_Try it_. Transcribe the lines below verbatim, skipping the images.

_Supplied material_.
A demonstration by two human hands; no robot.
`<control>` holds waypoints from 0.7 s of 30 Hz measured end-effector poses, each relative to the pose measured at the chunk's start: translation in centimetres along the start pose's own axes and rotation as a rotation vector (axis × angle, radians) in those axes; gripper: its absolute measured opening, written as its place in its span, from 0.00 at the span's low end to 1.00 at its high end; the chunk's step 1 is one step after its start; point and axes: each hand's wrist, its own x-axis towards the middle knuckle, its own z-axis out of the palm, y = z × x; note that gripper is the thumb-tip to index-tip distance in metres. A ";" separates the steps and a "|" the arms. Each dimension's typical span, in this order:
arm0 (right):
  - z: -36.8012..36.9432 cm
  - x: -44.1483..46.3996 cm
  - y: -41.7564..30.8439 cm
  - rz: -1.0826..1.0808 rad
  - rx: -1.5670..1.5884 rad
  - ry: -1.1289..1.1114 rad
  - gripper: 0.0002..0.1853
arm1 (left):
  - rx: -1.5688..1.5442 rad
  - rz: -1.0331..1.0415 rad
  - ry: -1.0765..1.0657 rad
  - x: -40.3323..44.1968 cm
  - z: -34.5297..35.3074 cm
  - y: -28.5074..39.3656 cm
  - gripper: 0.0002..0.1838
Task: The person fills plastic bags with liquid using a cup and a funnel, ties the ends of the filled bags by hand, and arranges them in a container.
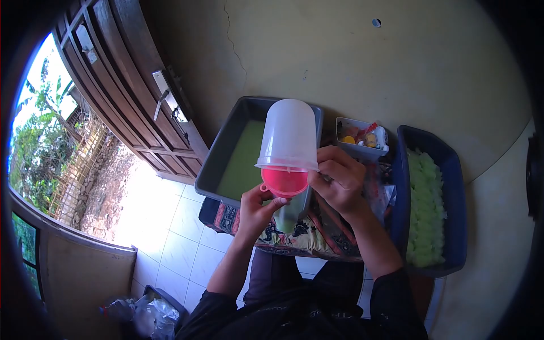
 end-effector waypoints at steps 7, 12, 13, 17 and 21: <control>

_Answer to the problem_.
A demonstration by two human hands; no robot.
`<control>` holds waypoints from 0.7 s of 30 Hz measured end-effector poses, each relative to the pose measured at the chunk's start: translation in centimetres along the start pose's own axes and rotation as a rotation vector (axis × angle, radians) in those axes; gripper: its absolute measured opening, written as its place in its span, from 0.00 at the span's low end to 1.00 at its high end; the chunk's step 1 is one step after its start; point and axes: each hand's wrist, its own x-axis towards the middle knuckle, its own z-axis out of the palm, y = z × x; note that gripper is the thumb-tip to index-tip distance in metres. A ";" separates the steps and a "|" the arms. Each dimension's typical span, in this order:
arm0 (right):
  - z: -36.8012..36.9432 cm
  - x: -44.1483..46.3996 cm
  - y: -41.7564..30.8439 cm
  - rz: -1.0826..1.0808 rad
  - rx: -1.5670..1.5884 rad
  - ry: -1.1289..1.1114 rad
  - gripper: 0.0002..0.1853
arm1 (left):
  - rx: -1.5688..1.5442 rad
  - rz: -1.0331..1.0415 rad
  - ry: -1.0765..1.0657 rad
  - x: -40.3323..44.1968 cm
  - z: -34.5297..35.3074 cm
  - y: -28.5074..39.3656 cm
  - gripper: 0.0002..0.1838
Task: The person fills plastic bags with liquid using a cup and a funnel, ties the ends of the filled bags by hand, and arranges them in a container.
 end-effector waypoints at steps 7, 12, 13, 17 and 21: <control>

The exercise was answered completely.